Comissão de Anistia divulga nota oficial sobre Lamarca

                                       


Na contramão da cidadania, dos direitos humanos, da anistia, da Constituição, do Estado brasileiro, do Direito brasileiro, da nossa história, um juiz do Rio de Janeiro, decidiu anular os atos da Comissão de Anistia, de 2006. Esses atos determinavam o pagamento de uma indenização para Maria Pavan Lamarca, viúva de Carlos Lamarca, e seus dois filhos, num total de R$ 300 mil. 

Neste mesmo ato foi definido o pagamento de pensão equivalente ao posto de General-de-Brigada para a viúva. O juiz resolveu anular tudo e determinou, ainda, o ressarcimento dos valores já pagos à família, corrigidos monetariamente segundo a variação do IPCA/E e acrescidos de juros. 

Quem moveu a ação foi o advogado João Henrique Nascimento de Freitas, um dos autores da ação popular que suspendeu o pagamento da indenização para 44 camponeses que foram vítimas de tortura por parte do Exército na guerrilha do Araguaia. A família vai recorrer.

Diante disso, a Comissão de Anistia soltou nota oficial sobre o caso. Leia a seguir. A matéria que trata da decisão do juiz pode ser lida clicando aqui.

Nota oficial da Comissão de Anistia sobre Lamarca

A anistia a Carlos Lamarca, seus dois filhos e sua esposa constitui-se em ato oficial do Estado brasileiro, após rigoroso processo administrativo que também levou em conta decisões judiciais, está integralmente amparada pelo art. 8º do ADCT da Constituição da Republica de 1988 e pela sua regulamentação na Lei n. 10.559/02.

O Direito brasileiro prevê o direito à reparação à todos aqueles que foram atingidos por atos de exceção, na plena abrangência do termo, compreendidos como restrições ao exercício de direitos fundamentais por força do arbítrio autoritário do Estado ditatorial.

A história factual é notoriamente conhecida em torno dos atos de exceção sofridos pela família Lamarca: perseguições políticas sistemáticas, compelimento à clandestinidade, limitação ao direito de identidade, privação de liberdades públicas, difamação e constrangimentos públicos, desrespeito ao direito de resistência contra a opressão, obstáculos sucessivos ao direito a um projeto de vida sem impedimentos por praticas de abuso de poder ou atos institucionais de arbítrio, entre outros.

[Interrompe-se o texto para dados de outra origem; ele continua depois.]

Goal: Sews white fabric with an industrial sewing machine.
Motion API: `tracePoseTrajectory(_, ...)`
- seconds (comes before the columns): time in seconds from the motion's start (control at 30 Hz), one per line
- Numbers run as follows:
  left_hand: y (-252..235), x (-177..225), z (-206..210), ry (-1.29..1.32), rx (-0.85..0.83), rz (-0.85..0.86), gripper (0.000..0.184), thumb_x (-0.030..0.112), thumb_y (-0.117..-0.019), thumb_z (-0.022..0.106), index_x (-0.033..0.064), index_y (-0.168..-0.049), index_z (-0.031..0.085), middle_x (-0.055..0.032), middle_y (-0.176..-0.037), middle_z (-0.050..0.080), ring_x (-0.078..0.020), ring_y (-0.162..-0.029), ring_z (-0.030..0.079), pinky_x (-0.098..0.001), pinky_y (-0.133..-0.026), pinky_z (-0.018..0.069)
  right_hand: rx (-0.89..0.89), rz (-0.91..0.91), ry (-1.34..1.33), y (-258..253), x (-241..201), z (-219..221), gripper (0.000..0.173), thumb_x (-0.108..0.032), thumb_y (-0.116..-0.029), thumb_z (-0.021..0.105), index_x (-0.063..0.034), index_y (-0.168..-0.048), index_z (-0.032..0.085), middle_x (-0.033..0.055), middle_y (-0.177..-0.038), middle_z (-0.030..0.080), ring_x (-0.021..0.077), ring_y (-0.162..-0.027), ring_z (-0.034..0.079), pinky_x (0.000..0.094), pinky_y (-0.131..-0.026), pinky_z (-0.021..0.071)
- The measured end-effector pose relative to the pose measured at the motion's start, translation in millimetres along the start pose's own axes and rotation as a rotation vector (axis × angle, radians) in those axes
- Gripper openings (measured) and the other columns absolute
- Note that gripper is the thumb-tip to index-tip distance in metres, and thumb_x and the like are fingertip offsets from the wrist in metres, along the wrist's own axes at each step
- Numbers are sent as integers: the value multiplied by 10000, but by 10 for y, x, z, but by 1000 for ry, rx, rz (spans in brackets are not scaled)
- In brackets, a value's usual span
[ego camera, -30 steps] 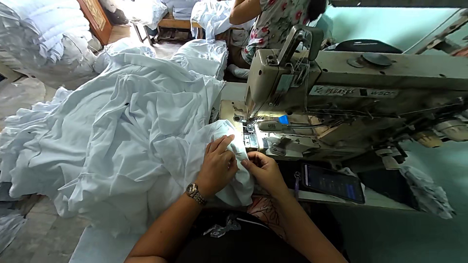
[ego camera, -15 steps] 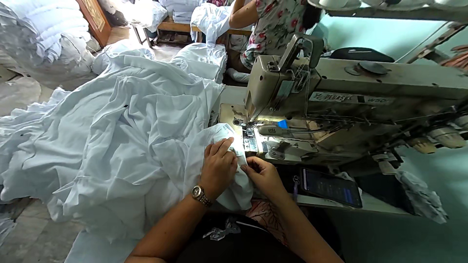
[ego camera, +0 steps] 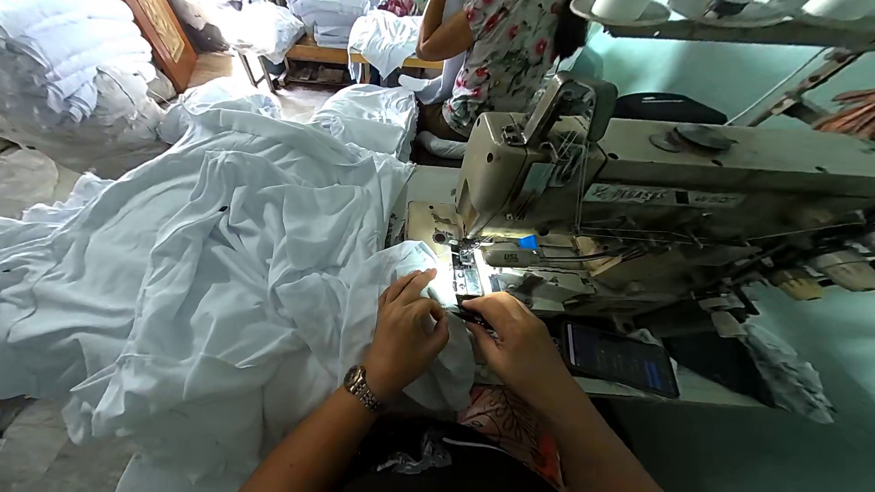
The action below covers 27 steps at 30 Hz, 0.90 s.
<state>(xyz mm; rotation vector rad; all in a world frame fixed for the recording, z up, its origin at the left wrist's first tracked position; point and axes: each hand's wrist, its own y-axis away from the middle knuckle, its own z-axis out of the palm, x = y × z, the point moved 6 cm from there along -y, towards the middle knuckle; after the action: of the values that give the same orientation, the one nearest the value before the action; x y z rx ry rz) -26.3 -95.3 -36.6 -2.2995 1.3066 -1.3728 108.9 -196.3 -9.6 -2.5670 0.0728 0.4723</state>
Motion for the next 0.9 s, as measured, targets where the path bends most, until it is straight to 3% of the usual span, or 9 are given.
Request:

Por esse motivo, a Comissão de Anistia expressa sua contrariedade e grave preocupação com a judicialização do direito à anistia e à reparação integral (moral, simbólica e econômica). A decisão proferida no caso em concreto coloca em risco o esforço de reconciliação e o progressivo tratamento construído ao largo de 30 anos, por parte dos sucessivos governos democráticos, dos legados autoritários da ditadura militar e das demais questões ainda pendentes da transição democrática.

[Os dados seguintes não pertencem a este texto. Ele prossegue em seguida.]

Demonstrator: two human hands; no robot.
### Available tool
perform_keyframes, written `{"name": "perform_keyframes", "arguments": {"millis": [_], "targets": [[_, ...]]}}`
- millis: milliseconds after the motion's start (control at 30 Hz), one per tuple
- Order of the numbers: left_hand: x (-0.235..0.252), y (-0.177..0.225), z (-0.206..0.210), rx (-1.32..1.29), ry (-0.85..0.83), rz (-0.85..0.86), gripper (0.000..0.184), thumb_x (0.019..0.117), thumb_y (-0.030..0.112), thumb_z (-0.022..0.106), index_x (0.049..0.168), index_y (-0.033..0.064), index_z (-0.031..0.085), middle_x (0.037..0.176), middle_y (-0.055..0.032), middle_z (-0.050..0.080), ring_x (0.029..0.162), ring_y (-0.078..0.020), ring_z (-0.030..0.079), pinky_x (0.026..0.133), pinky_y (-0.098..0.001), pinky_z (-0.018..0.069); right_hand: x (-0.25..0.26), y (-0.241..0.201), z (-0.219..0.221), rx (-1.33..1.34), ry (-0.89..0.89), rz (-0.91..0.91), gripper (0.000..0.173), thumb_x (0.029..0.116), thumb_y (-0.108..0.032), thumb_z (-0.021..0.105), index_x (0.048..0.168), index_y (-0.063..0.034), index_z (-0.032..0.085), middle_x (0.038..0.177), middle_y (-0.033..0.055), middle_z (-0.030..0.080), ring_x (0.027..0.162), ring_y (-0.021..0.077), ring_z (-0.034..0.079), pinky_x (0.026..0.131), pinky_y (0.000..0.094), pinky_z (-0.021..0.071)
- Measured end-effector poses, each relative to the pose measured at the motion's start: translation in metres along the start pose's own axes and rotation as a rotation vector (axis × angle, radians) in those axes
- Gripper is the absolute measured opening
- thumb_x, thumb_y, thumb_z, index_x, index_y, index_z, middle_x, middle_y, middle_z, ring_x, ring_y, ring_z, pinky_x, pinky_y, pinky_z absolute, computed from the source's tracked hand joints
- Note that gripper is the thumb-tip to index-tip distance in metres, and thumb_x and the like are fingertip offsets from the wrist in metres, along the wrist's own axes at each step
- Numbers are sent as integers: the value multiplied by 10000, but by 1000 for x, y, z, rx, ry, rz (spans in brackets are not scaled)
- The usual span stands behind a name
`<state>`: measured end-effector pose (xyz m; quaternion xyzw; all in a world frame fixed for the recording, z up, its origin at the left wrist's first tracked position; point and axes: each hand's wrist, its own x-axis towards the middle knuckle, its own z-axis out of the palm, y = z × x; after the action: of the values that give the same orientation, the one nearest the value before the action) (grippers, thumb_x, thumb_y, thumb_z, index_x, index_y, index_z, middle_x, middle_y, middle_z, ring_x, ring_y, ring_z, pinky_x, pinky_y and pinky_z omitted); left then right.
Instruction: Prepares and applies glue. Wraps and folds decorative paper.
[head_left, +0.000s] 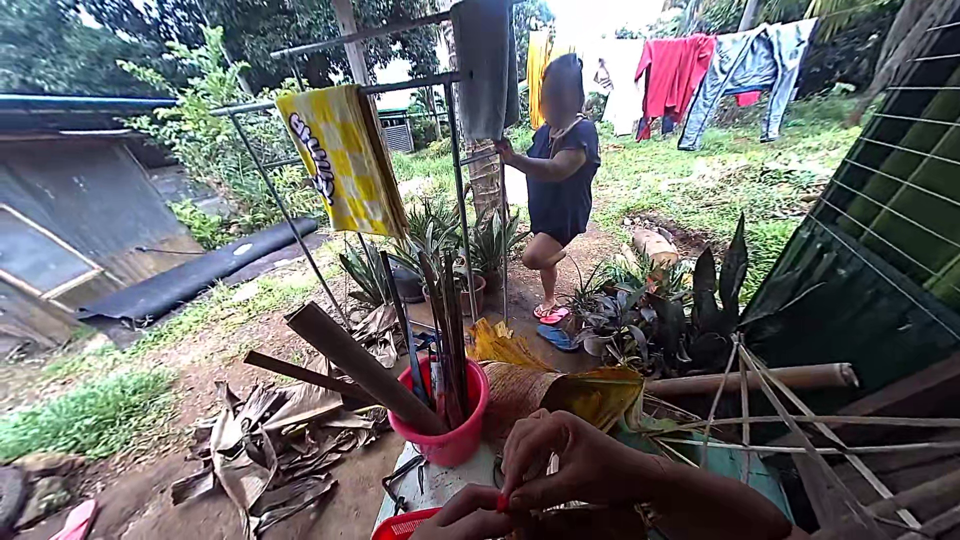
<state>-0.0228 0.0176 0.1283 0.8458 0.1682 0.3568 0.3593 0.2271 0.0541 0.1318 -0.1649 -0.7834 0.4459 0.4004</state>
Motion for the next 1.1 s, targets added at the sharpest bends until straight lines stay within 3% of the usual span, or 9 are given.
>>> {"name": "perform_keyframes", "arguments": {"millis": [200,333,433,500,567,700,800,933,1100], "targets": [[1,-1,2,-36,24,-26,365,853,159,834,1164,8,719,1326,-164,583,1207,-91,593,1010,-233,523,0,0,0,14,63,-4,132,933,-104,724,981,20,727,1030,63,710,1048,74,645,948,249,522],[3,1,3,-54,69,-37,362,841,180,846,1169,70,740,1478,-164,486,1396,-171,467,1136,-330,458,1,2,-5,236,162,43,92,960,-87,631,1012,-36,687,1120,58,736,1064,89,674,910,275,541],[6,0,3,-27,80,-30,363,857,195,835,1186,83,734,1551,-211,419,1459,-242,411,1166,-400,439,5,8,-13,483,269,127,58,959,-126,625,929,-110,672,1051,75,762,1010,128,715,898,309,560],[6,-4,1,-15,79,-48,370,886,182,802,1207,26,706,1513,-224,482,1419,-248,474,1151,-409,452,10,13,-26,598,381,199,79,931,-154,621,861,-136,652,963,78,760,933,148,722,846,314,567],[5,-12,1,-85,110,-77,410,885,90,785,1259,-22,664,1357,-152,645,1258,-204,629,1062,-387,541,13,18,-48,654,456,262,109,947,-167,561,857,-148,619,939,76,755,901,157,725,804,306,579],[7,-26,3,-266,260,-269,355,884,2,746,1233,40,694,1095,-37,762,960,-139,737,867,-324,624,5,30,-93,569,515,345,141,967,-175,512,860,-156,603,859,37,737,825,132,714,776,299,582],[14,-35,1,-351,331,-378,293,890,11,732,1180,28,701,1079,-56,763,967,-145,736,883,-324,615,0,27,-110,542,544,401,132,957,-159,507,863,-153,601,818,29,714,786,130,711,771,303,595],[25,-45,-4,-410,319,-475,294,906,70,740,1190,44,669,1022,-62,753,875,-158,731,793,-326,622,4,24,-114,630,545,428,198,1014,-176,446,873,-152,583,777,28,691,751,135,706,796,320,602],[42,-48,-8,-381,265,-518,261,917,98,747,1164,49,678,1025,-56,750,922,-155,728,856,-333,609,20,15,-107,711,492,424,208,1040,-166,426,898,-135,575,721,-7,621,623,64,645,706,228,602]]}}
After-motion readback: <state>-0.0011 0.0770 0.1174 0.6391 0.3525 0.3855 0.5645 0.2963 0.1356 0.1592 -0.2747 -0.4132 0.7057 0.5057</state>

Neste contexto, qualquer “relativização” do direito à reparação e do direito à anistia ampla, geral e irrestrita para os perseguidos políticos e seus familiares, fere o princípio basilar da responsabilidade do Estado de Direito em indenizar a terceiros prejuízos que ele deu causa e também a compreensão legal da anistia como ato político que se exaure com a decisão do Estado expressa em portaria ministerial.

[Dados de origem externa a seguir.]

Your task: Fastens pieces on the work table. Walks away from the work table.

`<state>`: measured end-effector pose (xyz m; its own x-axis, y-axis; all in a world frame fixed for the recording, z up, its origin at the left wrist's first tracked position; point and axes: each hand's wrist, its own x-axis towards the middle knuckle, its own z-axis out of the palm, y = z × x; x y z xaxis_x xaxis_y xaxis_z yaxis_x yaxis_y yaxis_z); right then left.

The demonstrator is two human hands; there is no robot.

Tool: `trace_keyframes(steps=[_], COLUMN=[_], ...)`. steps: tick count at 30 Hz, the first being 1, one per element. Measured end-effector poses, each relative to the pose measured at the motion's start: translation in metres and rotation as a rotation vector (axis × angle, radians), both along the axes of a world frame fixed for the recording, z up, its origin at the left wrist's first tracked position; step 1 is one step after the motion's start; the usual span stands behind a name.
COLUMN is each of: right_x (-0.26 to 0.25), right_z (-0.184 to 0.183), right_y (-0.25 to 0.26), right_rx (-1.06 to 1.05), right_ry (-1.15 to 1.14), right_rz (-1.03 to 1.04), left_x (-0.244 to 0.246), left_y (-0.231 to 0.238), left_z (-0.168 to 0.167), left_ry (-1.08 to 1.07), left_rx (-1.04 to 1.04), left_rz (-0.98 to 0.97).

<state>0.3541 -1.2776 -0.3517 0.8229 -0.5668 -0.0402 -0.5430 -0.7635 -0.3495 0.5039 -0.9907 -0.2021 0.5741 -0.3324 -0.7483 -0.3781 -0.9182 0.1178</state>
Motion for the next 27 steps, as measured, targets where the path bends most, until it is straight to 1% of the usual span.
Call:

Solidarizamo-nos por mais esta atribulação impingida à família anistiada e em virtude da importância histórica do caso, a Comissão de Anistia reitera seu agradecimento à AGU que tem realizado com zelo as defesas judiciais das legítimas decisões do Estado brasileiro e que, mais uma vez, saberá recorrer tempestivamente da referida decisão junto às instâncias superiores do Poder Judiciário.

Para que não se esqueça. Para que nunca mais aconteça.